Inside this Issue
Iron toxicity remains a common toxidrome in the emergency department and is the leading cause of pediatric overdose death under age 6. Its antidote, defuroxamine, was recently designated by the Antidote Summit Authorship Group (Ann Emerg Med, Sept. 2009) as a medicine recommended for availability within 60 minutes of every emergency department in the country.
A slew of media attention over pediatric overdoses in the early 1990s initially prompted a 1997 FDA mandate for single-pill packaging of all pills containing over 30mg of elemental iron. However, a 2003 challenge by the Nutritional Health Alliance (NHA), an association including manufacturers and distributers of dietary supplements, led the FDA to reverse their ruling. Iron supplements no longer require special packaging, nor carry overdose warnings.
Iron pills thus offer a readily-available method of intentional and unintentional overdose. Toxicity begins as 10-12mg/kg of elemental iron (not mg/kg of vitamin). Prenatal vitamins contain about 65mg elemental iron, while pediatric vitamins contain 15-20mg elemental iron.
Iron is a strong redox reagent. Acute toxicity progresses in five phases, with mild overdose typically occurring in the first phase. Phase one (0.5-2h) includes direct corrosive toxicity of the GI mucosa with abdominal pain, hematemesis and hematochezia. Phase two (6-24h) latency shows silent metabolic acidosis. Phase three (12-24h) is shock, secondary to severe necrosis, fluid loss and metabolic acidosis. This is when patients die. Phase four (2-3d) is hepatotoxicity. Phase five (2-8wk) is obstruction due to GI scarring.
Management is supportive, with abdominal X-ray (to look for pill fragments), serum iron levels and an ABG. Defuroxamine is indicated for serum iron >500µg/dL and/or symptoms of shock.
More key points:
- Activated charcoal does NOT WORK for metals.
- Liquid and chewable iron often DO NOT show up on X-ray. This does NOT exclude ingestion.
- Iron creates a gap acidosis (MUDPILES).
- Measure serum iron at 4-6 hours s/p ingestion (time of peak absorption).

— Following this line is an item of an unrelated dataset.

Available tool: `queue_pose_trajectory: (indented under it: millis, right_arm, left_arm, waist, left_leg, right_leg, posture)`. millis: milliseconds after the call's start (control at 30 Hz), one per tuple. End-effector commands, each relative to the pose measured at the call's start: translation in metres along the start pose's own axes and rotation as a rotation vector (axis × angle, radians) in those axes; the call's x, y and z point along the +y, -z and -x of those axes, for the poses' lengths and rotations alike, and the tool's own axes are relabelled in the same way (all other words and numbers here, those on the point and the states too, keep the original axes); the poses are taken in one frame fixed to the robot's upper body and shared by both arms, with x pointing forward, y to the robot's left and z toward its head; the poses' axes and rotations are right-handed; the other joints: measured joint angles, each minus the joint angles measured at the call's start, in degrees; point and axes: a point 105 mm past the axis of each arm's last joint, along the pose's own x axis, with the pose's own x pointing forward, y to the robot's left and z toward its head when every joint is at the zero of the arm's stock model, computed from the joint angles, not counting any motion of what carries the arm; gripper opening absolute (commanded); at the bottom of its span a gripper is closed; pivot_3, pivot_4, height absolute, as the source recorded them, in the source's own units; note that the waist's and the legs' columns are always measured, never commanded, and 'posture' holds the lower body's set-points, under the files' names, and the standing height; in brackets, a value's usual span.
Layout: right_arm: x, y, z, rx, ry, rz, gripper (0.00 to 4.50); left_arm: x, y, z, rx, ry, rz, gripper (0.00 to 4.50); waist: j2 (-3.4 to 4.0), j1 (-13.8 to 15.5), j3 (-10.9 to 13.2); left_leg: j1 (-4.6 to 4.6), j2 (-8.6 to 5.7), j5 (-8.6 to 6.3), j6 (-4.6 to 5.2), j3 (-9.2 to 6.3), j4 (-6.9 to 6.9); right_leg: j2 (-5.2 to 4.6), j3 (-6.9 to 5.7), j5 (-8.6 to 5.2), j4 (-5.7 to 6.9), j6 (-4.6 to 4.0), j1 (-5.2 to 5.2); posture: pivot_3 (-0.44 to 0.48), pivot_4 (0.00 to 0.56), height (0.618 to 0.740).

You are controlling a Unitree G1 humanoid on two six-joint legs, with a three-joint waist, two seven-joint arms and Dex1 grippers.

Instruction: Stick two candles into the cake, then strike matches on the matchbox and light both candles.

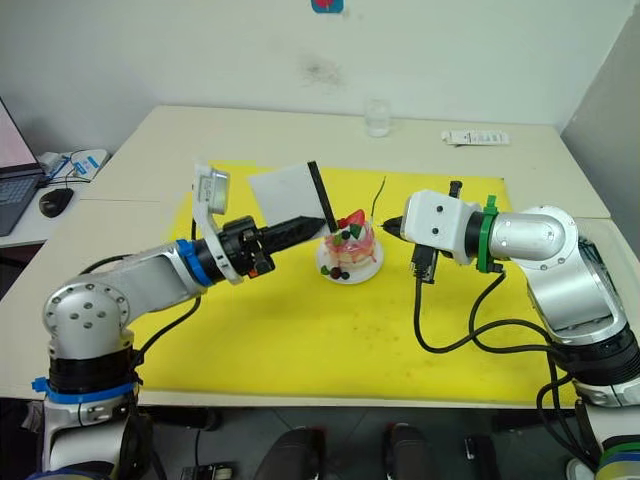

- Use iron chelation by defuroxamine for shock or serum iron >500µg/dL.
- Defuroxamine is SAFE IN PREGNANCY. Neither it, nor iron, transfers to the fetus.
References:
- Dart R, Borron S et al. "Expert Consensus Guidelines for Stocking of Antidotes in Hospitals That Provide Emergency Care." Ann of Em. Vol 54, No 3. Sept 2009.
- Peronne, J. "Chap. 40: Iron" Goldfrank's Toxicologic Emergencies, 8th ed. 2006.
Mild Therapeutic Hypothermia in Out-of-Hospital Cardiac Arrest
Therapeutic hypothermia (TH) is the only intervention that has been shown to improve outcomes in comatose patients with out-of-hospital cardiac arrest. TH is now recommended by the American Heart Association (AHA) for the treatment of neurological injury when the initial cardiac rhythm is ventricular fibrillation. The benefits of TH are not clearly established when the initial cardiac rhythm is asystole or PEA or when the arrest is due to a noncardiac cause such as asphyxia or drug overdose.
Due to the similarities between post cardiac arrest state and severe sepsis, early goal-directed hemodynamic optimization (EGDHO) combined with TH has been shown by Gaieski to improve outcome when compared to historic patients who would have been eligible for the combined therapy. Intravenous cooling techniques provide the requisite temperature of 32-34 degrees Celsius for 12-24 hours after arrest.
Conversely, TH has not been shown to reduce infarct size in patients undergoing PCI.
References:
- Bernard SA. "Treatment of comatose survivors of out-of-hospital cardiac arrest with induced hypothermia." N Engl J Med - 21-FEB-2002; 346(8): 557-63.
- "Hypothermia after cardiac arrest: Expanding the therapeutic scope "Critical Care Medicine - Volume 37, Issue 7 Suppl (July 2009).
- Gaieski DF. "Early goal-directed hemodynamic optimization combined with therapeutic hypothermia in comatose survivors of out-of-hospital cardiac arrest."- Resuscitation - 01-APR-2009; 80(4): 418-24.
- "Therapeutic hypothermia for acute myocardial infarction: Past, present, and future" Critical Care Medicine - Volume 37, Issue 7 Suppl (July 2009).